DeSantis in November of 2022 was the perfect blind-date candidate. On paper, he had everything going for him. But once the first date came, the interest started to wane, and it is not getting better. What became apparent to the GOP electorate was that he wanted to replace the legend with below-average personality and political communication skills that would have been better suited to a 2008 run at the White House. The more he talked, the more the GOP just wanted the date to end so we could go back to the ex.

DeSantis Should Have Run the Newsom Playbook

What DeSantis failed to realize is that his opportunity wasn’t to declare and run the standard playbook to try to become the nominee; he needed to take a sober look at the landscape he was wading into.

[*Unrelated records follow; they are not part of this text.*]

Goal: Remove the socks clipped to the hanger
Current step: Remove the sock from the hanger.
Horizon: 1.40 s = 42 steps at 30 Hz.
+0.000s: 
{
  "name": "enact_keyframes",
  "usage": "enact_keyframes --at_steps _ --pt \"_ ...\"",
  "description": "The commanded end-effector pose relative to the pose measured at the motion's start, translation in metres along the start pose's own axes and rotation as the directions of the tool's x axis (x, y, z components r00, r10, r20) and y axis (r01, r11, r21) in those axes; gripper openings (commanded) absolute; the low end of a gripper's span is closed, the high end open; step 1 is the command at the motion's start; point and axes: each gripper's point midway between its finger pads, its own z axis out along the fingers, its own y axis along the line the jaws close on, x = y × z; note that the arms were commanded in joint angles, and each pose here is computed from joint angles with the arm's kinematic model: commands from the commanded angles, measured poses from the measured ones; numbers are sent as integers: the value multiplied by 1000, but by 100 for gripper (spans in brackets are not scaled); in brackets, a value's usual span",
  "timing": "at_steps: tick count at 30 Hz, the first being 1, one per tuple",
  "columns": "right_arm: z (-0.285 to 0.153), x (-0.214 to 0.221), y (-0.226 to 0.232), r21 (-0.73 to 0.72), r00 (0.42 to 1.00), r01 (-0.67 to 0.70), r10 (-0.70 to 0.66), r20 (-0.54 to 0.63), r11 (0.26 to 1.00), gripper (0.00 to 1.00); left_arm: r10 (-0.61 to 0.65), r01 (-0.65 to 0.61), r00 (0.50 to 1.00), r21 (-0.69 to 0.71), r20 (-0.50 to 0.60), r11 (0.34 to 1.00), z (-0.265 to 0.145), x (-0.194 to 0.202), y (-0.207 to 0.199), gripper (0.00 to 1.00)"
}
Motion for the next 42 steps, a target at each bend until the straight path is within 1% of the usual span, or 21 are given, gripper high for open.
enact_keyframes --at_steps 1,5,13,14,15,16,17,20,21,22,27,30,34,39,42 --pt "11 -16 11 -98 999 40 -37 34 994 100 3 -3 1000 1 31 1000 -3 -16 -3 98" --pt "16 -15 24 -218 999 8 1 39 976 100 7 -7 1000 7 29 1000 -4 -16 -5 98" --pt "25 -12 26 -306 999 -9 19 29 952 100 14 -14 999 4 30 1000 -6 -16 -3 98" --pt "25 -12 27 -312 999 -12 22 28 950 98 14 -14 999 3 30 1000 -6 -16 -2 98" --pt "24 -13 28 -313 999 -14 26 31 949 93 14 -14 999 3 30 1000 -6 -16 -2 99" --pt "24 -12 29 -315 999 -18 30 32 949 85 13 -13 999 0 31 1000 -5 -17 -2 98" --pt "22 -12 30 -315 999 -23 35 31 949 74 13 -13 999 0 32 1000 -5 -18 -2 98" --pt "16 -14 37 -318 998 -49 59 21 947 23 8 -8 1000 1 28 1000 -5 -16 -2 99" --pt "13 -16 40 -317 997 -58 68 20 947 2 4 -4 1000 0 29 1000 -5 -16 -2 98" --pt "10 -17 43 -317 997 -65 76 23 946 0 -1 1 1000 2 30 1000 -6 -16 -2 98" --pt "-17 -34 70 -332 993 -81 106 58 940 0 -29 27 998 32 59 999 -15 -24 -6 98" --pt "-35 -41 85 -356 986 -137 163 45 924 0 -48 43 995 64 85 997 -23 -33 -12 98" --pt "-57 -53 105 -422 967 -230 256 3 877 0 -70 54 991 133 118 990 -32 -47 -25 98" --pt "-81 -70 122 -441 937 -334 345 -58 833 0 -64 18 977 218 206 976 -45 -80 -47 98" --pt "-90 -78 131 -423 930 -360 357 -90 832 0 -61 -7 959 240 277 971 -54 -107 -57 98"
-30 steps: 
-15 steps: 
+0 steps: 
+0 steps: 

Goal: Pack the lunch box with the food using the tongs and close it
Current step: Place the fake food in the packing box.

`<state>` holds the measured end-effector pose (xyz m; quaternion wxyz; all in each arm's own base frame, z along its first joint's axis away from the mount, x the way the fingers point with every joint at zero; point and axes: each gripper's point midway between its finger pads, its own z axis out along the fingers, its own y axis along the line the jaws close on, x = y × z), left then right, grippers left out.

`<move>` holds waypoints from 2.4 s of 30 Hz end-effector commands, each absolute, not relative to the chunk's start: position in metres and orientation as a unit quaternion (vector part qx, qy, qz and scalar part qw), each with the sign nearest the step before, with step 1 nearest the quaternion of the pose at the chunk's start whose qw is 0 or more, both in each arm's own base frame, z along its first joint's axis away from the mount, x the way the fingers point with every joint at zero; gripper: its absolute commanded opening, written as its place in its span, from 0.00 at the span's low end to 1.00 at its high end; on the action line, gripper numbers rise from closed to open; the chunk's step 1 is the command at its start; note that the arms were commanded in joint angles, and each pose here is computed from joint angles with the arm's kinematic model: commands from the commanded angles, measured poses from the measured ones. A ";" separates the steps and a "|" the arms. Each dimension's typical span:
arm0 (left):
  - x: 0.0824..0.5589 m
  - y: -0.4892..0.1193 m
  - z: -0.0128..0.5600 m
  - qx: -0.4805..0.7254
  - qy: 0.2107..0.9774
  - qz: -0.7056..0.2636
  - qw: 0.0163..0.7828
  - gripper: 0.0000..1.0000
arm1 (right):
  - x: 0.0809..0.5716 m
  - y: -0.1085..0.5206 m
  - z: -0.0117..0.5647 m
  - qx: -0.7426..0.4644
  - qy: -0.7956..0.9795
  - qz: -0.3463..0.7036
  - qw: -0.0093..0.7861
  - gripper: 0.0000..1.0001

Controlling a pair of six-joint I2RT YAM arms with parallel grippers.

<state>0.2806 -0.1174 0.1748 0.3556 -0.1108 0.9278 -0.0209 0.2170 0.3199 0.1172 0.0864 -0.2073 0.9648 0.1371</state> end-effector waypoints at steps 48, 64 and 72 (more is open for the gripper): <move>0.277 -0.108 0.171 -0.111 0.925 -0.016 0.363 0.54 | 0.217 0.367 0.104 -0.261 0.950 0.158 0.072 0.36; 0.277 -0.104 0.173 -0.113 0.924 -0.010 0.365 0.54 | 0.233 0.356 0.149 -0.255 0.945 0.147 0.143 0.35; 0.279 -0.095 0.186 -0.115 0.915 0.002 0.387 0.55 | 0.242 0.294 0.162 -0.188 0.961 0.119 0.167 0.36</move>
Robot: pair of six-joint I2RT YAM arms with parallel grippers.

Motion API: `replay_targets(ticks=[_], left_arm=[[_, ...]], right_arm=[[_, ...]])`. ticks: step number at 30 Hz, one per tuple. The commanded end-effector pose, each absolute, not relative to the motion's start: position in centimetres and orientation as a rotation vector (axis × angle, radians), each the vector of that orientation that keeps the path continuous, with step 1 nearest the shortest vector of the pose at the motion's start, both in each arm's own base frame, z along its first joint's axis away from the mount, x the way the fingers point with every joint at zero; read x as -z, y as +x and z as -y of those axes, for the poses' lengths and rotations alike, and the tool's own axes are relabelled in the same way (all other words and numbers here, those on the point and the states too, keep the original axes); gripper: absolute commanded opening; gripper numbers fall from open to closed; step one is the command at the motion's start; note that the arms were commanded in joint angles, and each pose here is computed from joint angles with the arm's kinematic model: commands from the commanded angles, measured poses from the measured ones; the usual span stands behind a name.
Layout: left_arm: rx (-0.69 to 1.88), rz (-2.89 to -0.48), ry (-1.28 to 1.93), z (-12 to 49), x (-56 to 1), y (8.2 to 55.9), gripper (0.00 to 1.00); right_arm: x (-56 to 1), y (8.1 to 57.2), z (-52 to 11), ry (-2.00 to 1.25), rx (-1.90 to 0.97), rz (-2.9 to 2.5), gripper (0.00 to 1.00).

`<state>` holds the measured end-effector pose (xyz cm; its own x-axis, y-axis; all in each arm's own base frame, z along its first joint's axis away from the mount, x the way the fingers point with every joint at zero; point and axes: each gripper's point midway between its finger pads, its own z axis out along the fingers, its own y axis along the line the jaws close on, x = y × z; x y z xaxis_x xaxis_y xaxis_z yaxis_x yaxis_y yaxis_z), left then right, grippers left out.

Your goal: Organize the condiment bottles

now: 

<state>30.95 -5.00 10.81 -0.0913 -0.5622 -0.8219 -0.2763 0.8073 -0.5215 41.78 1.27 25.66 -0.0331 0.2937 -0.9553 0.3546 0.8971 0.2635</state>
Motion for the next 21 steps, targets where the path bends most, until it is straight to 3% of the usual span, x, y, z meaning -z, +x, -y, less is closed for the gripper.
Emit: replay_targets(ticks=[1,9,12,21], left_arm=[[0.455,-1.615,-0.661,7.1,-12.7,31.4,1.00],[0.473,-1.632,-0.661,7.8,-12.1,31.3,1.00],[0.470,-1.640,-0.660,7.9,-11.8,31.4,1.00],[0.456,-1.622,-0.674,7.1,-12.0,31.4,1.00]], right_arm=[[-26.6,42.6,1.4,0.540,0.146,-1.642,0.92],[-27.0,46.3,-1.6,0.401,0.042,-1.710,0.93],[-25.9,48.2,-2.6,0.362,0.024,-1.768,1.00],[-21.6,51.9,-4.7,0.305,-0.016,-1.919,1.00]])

The person who didn’t make that mistake is Gavin Newsom. The betting markets have Newsom as the third most likely to win the presidency, behind Trump and Biden but way in front of DeSantis, Nikki Haley, and Vivek Ramaswamy. Newsom is also four times more likely to be the Democratic nominee for president than Kamala Harris, who is in third. His main tactic is that he is running without running. It’s politically genius and should have been exactly what DeSantis did. Both political parties are experiencing the same phenomena but for different reasons. Biden and Trump have super high unfavorable ratings, and the public is wary of a rematch.

If DeSantis could be granted a do-over, he would never have announced. Instead, he would have pulled a Newsom — be visible, but deferential to the party’s (unofficial) head and hang back. Waiting. Watching. Ready to jump in if need be or even better, be asked to jump in. In this crazy election cycle, anything is possible, and the GOP might need an alternative candidate despite the statical stranglehold Trump has on the nomination currently.

Imagine the power DeSantis would have today if he had never declared, raised money, advertised, or debated. He would be the second most powerful person in the GOP primary like Newsom is on the Democratic side. All of the awkward exchanges would have never taken place because he would be busy smiling and running Florida, minding his own business, and waiting for the phone to ring.

Let’s also not forget that DeSantis is 45. If he had held back, he would be almost impossible to deny for the 2028 nod. Trump can only be in office four years if he were to win, and DeSantis wouldn’t have to worry about winning over Trump’s base. They would have called him in 2027 and asked him to be next, at the ripe old age of 49. There are many hall of fame NBA players who don’t have a championship ring because they had the misfortune of playing when Michael Jordan reigned supreme. Sometimes the wise move is to wait until the superstar retires or someone retires him.

Since a do-over isn’t possible, the question is what now for DeSantis? It feels like a three-person race with Trump, DeSantis, and Haley rising to the top. Although Trump has a tight grip, a lot can change quickly in this election cycle, Haley is gaining on DeSantis (in some early states surpassing), and some big donors are starting to defect to her — but the voters aren’t sold yet that she isn’t just a better-packaged Mitt Romney.

The clock is ticking for DeSantis. His inability to viscerally connect to voters is why he can’t erode Trump’s base and why Haley is gaining on him. His politics are fine, and his record of governance is solid, but challenging Trump before it’s clear Trump is done coupled with a ho-hum persona is a disaster that might cost him a real shot at 2024 and doom a future 2028 run. Trump’s refusal to get a dog (first president in more than 100 years not to have one) even though it’s politically expected is a great lesson. DeSantis needs to embrace his humanity in short order before it’s too late.